Metin Chetinceviz was a total nuisance, one of the last types a woman would like to fall in love with. Unfortunately, Nadia Onissimovna was so inexperienced with men that even after spending hours with him, she had still not realized she was with one of the last types a woman would like to fall in love with. Anyhow that night, she had been dazed by the incomprehensible enormity, the bold crowds and the ceaseless booming noise of the discotheque she had stepped into for the first time, had thrown up all the drinks she had and was therefore in no condition to realize anything. She was there by chance; having been dragged by one of her girlfriends, from whom she hoped to borrow money by the end of the night. Metin Chetinceviz was among a group of businessmen coming from Istanbul. By the tenth minute of their encounter, before Nadia Onissimovna could comprehend what was going on, the tables were joined, women she was not acquainted with were added to these men she did not know, and a deluge of drinks was ordered. While the rest of the table rejoiced in laughing at everything, she had shrunk into one corner and drank as never before in her life. A little later, when everyone else scampered onto the dance floor in pairs, she saw a swarthy man sitting still, distressed and lonely just like her. She smiled. So did he. Encouraged by these smiles they exchanged a few words. Both spoke English terribly. Yet English is the only language in the world capable of giving the impression that it might be spoken with a little push, even when one has barely any knowledge of it. Thus in the following hours, rolling their eyes as if hoping for the words they sought to descend from the ceiling, snapping their fingers and drawing imaginary pictures in the air with their hands; doodling on napkins, sketching symbols on each other's palms, giggling whenever they paused; opening up whenever they giggled and continuously nodding their heads up and down; Nadia Onissimovna and Metin Chetinceviz plunged into one long, deep conversation.

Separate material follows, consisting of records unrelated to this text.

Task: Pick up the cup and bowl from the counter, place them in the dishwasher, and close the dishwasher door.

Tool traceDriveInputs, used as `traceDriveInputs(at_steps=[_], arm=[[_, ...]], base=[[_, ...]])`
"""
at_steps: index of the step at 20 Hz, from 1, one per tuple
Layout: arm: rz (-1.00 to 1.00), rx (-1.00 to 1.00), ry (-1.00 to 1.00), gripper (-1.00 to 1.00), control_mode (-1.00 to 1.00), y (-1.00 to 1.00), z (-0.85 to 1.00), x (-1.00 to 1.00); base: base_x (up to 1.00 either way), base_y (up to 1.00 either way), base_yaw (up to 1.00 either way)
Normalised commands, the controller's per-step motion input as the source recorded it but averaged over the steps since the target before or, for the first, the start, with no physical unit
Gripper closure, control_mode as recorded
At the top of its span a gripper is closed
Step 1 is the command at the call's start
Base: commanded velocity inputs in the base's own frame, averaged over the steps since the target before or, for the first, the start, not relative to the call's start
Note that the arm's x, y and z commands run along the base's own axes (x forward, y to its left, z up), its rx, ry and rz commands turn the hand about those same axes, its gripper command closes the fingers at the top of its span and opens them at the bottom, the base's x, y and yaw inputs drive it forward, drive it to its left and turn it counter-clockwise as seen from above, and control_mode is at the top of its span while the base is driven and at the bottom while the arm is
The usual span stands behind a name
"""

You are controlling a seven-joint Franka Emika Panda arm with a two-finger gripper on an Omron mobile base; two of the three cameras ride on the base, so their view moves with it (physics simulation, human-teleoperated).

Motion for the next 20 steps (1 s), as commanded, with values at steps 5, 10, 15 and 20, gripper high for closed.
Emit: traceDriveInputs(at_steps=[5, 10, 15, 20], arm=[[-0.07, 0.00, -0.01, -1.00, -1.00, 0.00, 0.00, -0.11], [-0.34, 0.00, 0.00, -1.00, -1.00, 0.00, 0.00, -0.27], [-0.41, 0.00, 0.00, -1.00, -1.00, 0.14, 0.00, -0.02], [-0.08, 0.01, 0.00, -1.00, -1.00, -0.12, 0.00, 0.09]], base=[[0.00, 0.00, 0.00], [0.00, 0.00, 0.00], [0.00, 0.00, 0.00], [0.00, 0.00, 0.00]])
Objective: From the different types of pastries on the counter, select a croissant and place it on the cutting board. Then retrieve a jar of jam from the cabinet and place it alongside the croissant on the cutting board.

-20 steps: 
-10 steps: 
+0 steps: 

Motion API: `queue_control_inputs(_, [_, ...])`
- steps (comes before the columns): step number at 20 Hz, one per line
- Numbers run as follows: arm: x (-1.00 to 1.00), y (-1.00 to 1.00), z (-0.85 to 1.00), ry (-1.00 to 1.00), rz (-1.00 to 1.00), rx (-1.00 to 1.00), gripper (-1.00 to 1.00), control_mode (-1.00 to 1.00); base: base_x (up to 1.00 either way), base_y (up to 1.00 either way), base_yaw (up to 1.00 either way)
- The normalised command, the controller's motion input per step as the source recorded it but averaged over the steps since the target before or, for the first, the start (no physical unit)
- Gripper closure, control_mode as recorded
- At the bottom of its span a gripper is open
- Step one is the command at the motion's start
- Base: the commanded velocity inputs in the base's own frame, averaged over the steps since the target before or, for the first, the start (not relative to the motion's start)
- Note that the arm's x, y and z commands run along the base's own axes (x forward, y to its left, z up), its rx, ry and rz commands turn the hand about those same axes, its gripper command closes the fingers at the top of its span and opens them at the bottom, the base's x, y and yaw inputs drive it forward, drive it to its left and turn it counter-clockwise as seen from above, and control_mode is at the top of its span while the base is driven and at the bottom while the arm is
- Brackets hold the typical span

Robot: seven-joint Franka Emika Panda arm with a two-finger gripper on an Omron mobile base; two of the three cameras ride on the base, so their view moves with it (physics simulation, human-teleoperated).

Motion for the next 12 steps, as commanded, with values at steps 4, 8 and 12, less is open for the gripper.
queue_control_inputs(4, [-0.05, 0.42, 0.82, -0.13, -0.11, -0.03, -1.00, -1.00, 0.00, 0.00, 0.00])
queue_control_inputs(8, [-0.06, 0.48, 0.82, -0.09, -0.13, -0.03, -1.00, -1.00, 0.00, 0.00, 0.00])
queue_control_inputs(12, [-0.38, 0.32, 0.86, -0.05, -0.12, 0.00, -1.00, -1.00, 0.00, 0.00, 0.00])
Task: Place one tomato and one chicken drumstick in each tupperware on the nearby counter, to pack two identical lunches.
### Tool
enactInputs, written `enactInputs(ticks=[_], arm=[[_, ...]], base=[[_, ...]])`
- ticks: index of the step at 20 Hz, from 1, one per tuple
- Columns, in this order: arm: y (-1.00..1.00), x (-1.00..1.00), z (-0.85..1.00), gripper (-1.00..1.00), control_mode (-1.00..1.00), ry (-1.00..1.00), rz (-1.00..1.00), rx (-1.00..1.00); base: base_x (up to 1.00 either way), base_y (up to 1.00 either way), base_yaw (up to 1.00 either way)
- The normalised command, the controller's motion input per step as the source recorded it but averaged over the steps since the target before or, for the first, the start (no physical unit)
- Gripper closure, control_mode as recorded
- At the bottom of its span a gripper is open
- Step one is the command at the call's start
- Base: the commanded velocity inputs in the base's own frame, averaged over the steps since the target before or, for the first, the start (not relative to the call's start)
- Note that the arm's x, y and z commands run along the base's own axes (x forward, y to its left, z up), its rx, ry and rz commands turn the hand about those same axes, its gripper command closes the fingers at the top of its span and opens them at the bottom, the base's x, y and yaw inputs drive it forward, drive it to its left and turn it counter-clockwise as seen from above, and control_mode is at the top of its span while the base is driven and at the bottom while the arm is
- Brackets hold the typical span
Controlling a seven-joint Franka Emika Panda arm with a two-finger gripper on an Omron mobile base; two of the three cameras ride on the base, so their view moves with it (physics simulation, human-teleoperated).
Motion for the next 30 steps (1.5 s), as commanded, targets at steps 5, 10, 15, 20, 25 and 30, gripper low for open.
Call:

'Rather than marry a Turk, I'd lick a crammed-full ashtray on an empty stomach every morning.'
'You can lick whatever you want,' Nadia Onissimovna had replied impishly. ' "Not that which goeth into the mouth defileth a man; but that which cometh out of the mouth, this defileth a man." '
'Do not recklessly scatter in my kitchen the teachings of Jesus as if they were epigrams of that untrustworthy professor of yours,' her aunt had bellowed, as she blew on the ladle she had been stirring for the last fifteen minutes in a greenish soup.
'You know nothing about him,' Nadia Onissimovna had muttered shrugging her shoulders. 'Only prejudice...'
'I can a.s.sure you that I do know what I need to know, honey,' her aunt had pontificated sprinkling salt in concentric circles onto the pot. 'And if you had not wasted your most beautiful years chasing ants with a good-for-nothing nutter, you too would know what I know.' She pulled a stool by the oven and, jangling her bracelets, kept stirring the soup. Due to varicose veins, she could not stand up for more than ten minutes. 'At least you must know that Turks don't drink wine,' she said with a distraught expression, but it was hard to determine what distressed her more, the subject matter or the soup's still refusing to boil.
Desperate to object, Nadia Onissimovna had started to recount, though with a dash of exaggeration, the whiskies, beers and vodkas her future husband had consumed at the discotheque, refraining from mentioning how he had mixed them all and the outcome.
'Whisky is another story. Do they drink wine? Tell me about that. No, they don't! If they did, they wouldn't have destroyed the fountain of Leon the Sage when they captured Zavegorod. The fountain gushing wine for three hundred years was raised to the ground when the Turks got hold of it. Why did they destroy that gorgeous fountain? Because it gushed wine instead of water! The Turks tore down its wall with axes. Idiots! They thought they would unearth a cellar crammed with barrels of wine somewhere down there but you know what they found instead? A bunch of grapes! Hear me well, Nadia, I say a bunch of grapes! And only three among them had been squeezed. Apparently with only one grape, wine flowed out of the fountain for a century. What did the Turks do when they saw this miracle? Did they appreciate it? No way! They demolished the walls, broke the fountain and even destroyed the grape bunches. They don't honour wine, don't honour things sacred and don't honour the Sage.' Still grumbling she had shaken the ladle toward her niece. 'They don't honour women anyhow!'
When coming to Istanbul, Nadia Onissimovna had not fantasized at all about the milieu that would be awaiting her. In spite of this, she couldn't help feeling disappointed when she saw Bonbon Palace for the first time. Not that the apartment building she was going to live in from now on was more dilapidated than the ones she had lived in so far. If anything, it was more or less the same. That was the issue anyhow, this sameness. For moving somewhere brand new only to encounter there a pale replica of your old life is a good reason to be disappointed. To top it all, there was neither a sandy beach nearby, nor a job for an entomologist, but the gravest problem was Metin Chetinceviz himself. For one thing, he had lied. He did not even have a proper job. He made a living by doing minor voiceovers at irregular intervals for various TV channels. In addition, he occasionally went to weddings, circ.u.mcision ceremonies or birthday parties of affluent families to perform the shadow theatre Karagoz. He kept his reeking leather puppets in his amber coloured briefcase, but lately Bonbon Palace had started to stink so awfully that the smell of the leather puppets was nothing compared to the smell of garbage surrounding the apartment building.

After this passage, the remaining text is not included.